About people who have lost a lot and the grace and courage they display in these moments that came from within them and lies within each and every one of us.
We will need this courage and grace and so we need these words to be said by our leaders now more than ever and we need to believe in them.

Almost 100,000 Australians have written to me in the past couple of months.

So many have suffered and they continue to hurt, right here and right now – lost jobs, reduced hours, seeing their family businesses shut, having to close those doors, or retirement incomes shrink. Loved ones kept apart.

It has been a time of great uncertainty as Australians have had to come to terms with the sudden and profound changes happening to their lives.

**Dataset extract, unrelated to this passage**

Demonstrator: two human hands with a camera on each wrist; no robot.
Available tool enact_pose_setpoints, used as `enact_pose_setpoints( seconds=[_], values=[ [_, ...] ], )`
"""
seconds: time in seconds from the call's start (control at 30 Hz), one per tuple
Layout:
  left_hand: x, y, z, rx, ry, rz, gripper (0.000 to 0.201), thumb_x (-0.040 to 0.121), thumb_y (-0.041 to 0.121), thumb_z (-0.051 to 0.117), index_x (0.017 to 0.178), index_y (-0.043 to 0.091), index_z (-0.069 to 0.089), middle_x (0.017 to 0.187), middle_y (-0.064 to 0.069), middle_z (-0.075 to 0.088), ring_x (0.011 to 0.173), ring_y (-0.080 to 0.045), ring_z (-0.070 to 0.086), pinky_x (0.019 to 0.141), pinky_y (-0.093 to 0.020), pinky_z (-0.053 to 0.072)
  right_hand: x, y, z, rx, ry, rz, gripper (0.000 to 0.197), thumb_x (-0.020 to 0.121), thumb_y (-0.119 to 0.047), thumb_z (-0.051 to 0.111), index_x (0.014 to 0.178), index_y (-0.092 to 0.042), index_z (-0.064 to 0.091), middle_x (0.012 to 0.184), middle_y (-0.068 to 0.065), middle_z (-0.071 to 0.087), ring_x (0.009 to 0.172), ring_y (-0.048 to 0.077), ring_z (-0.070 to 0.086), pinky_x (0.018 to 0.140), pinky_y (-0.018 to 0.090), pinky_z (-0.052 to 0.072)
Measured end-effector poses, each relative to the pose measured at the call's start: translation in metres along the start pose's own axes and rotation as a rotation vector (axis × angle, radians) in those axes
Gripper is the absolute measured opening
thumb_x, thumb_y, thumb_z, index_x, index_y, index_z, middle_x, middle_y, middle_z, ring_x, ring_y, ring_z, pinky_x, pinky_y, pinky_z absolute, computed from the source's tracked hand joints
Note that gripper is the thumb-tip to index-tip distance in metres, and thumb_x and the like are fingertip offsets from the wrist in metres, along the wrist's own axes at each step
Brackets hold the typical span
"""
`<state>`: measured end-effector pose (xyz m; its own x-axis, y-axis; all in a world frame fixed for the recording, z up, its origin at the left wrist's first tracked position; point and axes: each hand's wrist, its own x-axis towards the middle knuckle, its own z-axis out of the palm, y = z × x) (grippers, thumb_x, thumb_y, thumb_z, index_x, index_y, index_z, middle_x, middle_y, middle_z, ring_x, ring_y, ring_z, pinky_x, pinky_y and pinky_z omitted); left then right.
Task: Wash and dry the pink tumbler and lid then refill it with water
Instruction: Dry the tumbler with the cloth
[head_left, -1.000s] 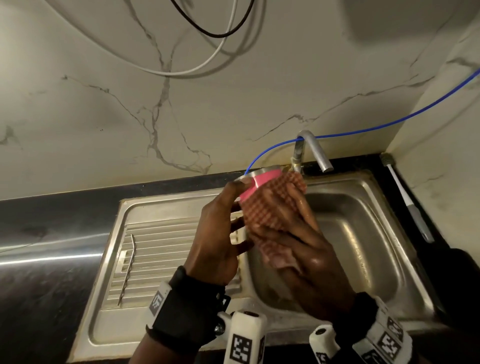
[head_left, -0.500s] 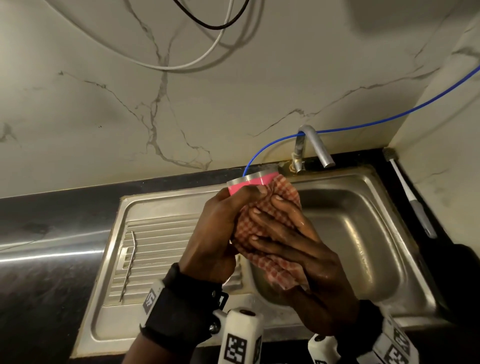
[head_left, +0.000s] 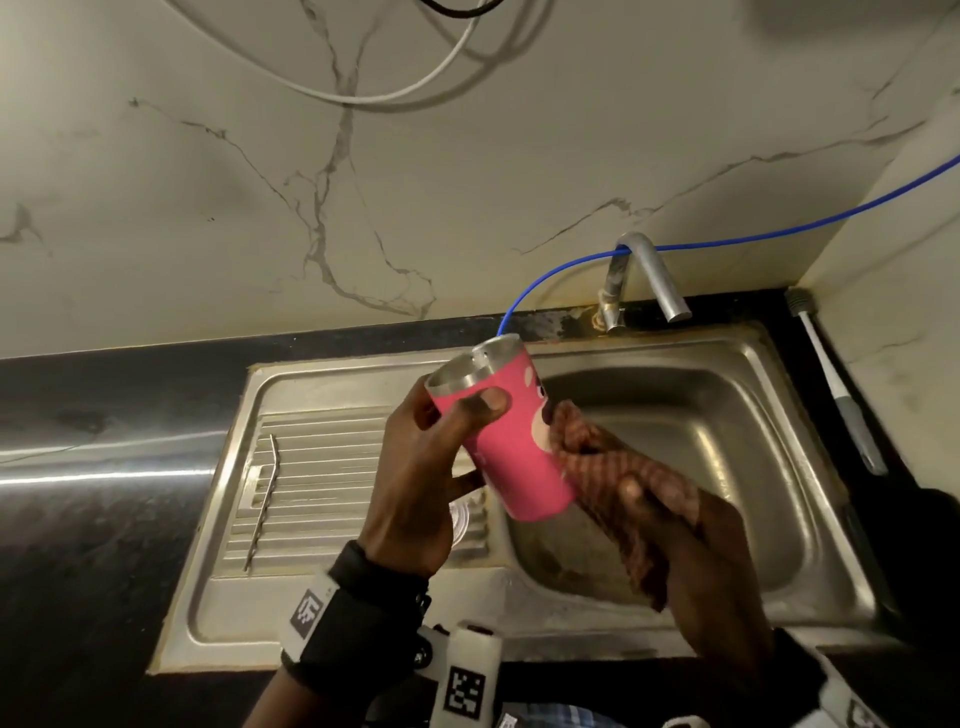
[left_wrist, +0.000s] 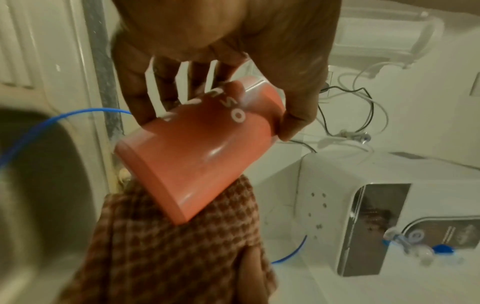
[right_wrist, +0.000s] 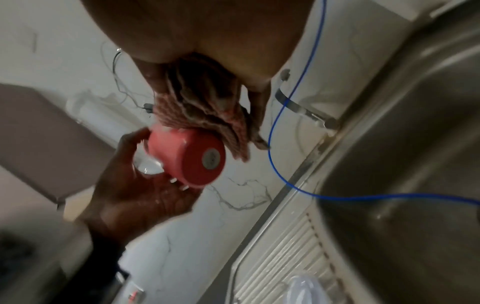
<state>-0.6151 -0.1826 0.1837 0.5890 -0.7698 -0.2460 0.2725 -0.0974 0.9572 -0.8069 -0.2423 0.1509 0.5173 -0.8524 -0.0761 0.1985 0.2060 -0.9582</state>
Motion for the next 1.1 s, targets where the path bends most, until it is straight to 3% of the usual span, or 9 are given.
enact_pose_setpoints(
  seconds=[0.07,0.17,0.33,0.47,0.57,0.63,0.83,0.97,1.1],
  values=[
    [-0.005,-0.012,-0.005,0.121,-0.032,0.139,0.058,0.068,0.03,0.087,0.123,0.026,0.071,0.117,0.003,0.079,0.107,-0.016,0.075,0.081,-0.034,0.064,0.013,-0.008,0.001,0.108,0.184,0.129,0.026,0.099,-0.017,0.057,0.1,-0.012,0.082,0.107,0.009,0.079,0.098,0.021,0.077,0.089,0.04,0.062],
    [-0.012,-0.028,-0.014,0.483,-0.096,0.32,0.073,0.066,0.028,0.098,0.131,0.024,0.065,0.125,0.01,0.073,0.119,-0.012,0.068,0.093,-0.028,0.057,0.03,-0.032,-0.005,0.154,0.326,0.143,0.025,0.103,-0.026,0.056,0.108,-0.011,0.075,0.114,0.01,0.077,0.096,0.02,0.077,0.077,0.041,0.064],
    [-0.02,-0.042,-0.018,0.704,-0.148,0.529,0.08,0.059,0.031,0.099,0.13,0.019,0.062,0.123,0.003,0.067,0.113,-0.015,0.067,0.089,-0.031,0.054,0.029,-0.061,0.004,0.035,-0.076,-0.206,0.025,0.103,-0.023,0.052,0.113,-0.013,0.073,0.117,0.008,0.076,0.116,0.027,0.07,0.096,0.045,0.058],
    [-0.021,-0.041,-0.018,0.692,-0.162,0.608,0.077,0.061,0.033,0.096,0.129,0.012,0.067,0.12,-0.001,0.065,0.11,-0.018,0.067,0.089,-0.029,0.054,0.013,-0.058,0.003,-0.686,-0.41,-0.312,0.023,0.104,-0.023,0.059,0.116,-0.037,0.072,0.117,-0.024,0.072,0.113,-0.004,0.066,0.097,0.019,0.051],
    [-0.02,-0.041,-0.02,0.792,-0.161,0.639,0.083,0.059,0.036,0.098,0.132,0.01,0.067,0.121,-0.003,0.063,0.109,-0.019,0.066,0.088,-0.028,0.053,0.008,-0.046,-0.001,-1.155,-0.587,-0.331,0.037,0.103,-0.047,0.044,0.136,-0.039,0.058,0.136,-0.017,0.064,0.138,0.008,0.052,0.123,0.045,0.028],
    [-0.022,-0.044,-0.02,0.845,-0.177,0.662,0.084,0.061,0.04,0.098,0.132,0.008,0.067,0.125,-0.006,0.062,0.111,-0.02,0.065,0.089,-0.031,0.055,0.008,-0.04,0.001,-1.307,-0.643,-0.276,0.052,0.1,-0.059,0.036,0.143,-0.035,0.05,0.139,-0.009,0.064,0.139,0.014,0.051,0.123,0.061,0.018],
    [-0.028,-0.058,-0.018,0.901,-0.256,0.767,0.082,0.065,0.044,0.096,0.133,0.01,0.066,0.127,-0.013,0.063,0.109,-0.032,0.068,0.081,-0.046,0.06,0.015,-0.042,-0.002,-1.517,-0.974,-0.223,0.07,0.081,-0.046,0.052,0.149,-0.04,0.039,0.144,-0.015,0.056,0.144,0.012,0.041,0.124,0.059,0.015],
    [-0.028,-0.06,-0.013,0.954,-0.273,0.825,0.081,0.063,0.045,0.097,0.127,0.002,0.072,0.126,-0.014,0.068,0.108,-0.033,0.07,0.083,-0.045,0.06,0.019,-0.034,0.001,-1.676,-0.972,-0.393,0.058,0.068,-0.036,0.058,0.125,-0.026,0.057,0.113,-0.006,0.072,0.117,0.021,0.066,0.115,0.07,0.029],
    [-0.024,-0.063,-0.014,1.022,-0.29,0.84,0.085,0.061,0.046,0.096,0.129,0.0,0.071,0.129,-0.017,0.068,0.112,-0.036,0.068,0.09,-0.041,0.058,0.027,-0.03,0.01,-1.647,-1.058,-0.144,0.056,0.078,-0.029,0.059,0.133,-0.026,0.051,0.135,-0.005,0.058,0.139,0.019,0.043,0.126,0.058,0.005]
  ],
)
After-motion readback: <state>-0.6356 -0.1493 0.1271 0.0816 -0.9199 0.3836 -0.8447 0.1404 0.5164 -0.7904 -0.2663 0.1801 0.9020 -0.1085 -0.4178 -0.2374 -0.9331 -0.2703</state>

Greg is a chef with six kids in Sydney, he wrote to me about his business suffering from the restrictions, saying that everything he has worked for is at risk.

Sue from Jimbooma, told me that other than a first home owners grant, she had never received a cent from the government. JobKeeper has saved her business, she said, and she just wanted to say thank you.

Anthony, not the one you’re thinking of, but quite genuinely Anthony from Western Australia, he sent me his wedding photo. His wife of 50 years had just passed away. He said his wife “was the most caring person you could ever meet” and he was absolutely heartbroken that he couldn’t give her the send-off she deserved. Of all the things, of all the decisions we have taken, that was undoubtedly the hardest.

And I received an email from three children in Western Australia that completely floored me, their father is terminally ill. They told me they understood their Dad’s funeral would have to be small. They wanted me to know they were ok with that – because it will help keep the hospitals available for other patients with cancers and diseases.

That’s incredible, our people are amazing.

And there was Rebhecca, a young woman, who is also terminally ill and sent me a handwritten letter, just wanting to let me know she was praying for me every day.

And I am praying for you every day too.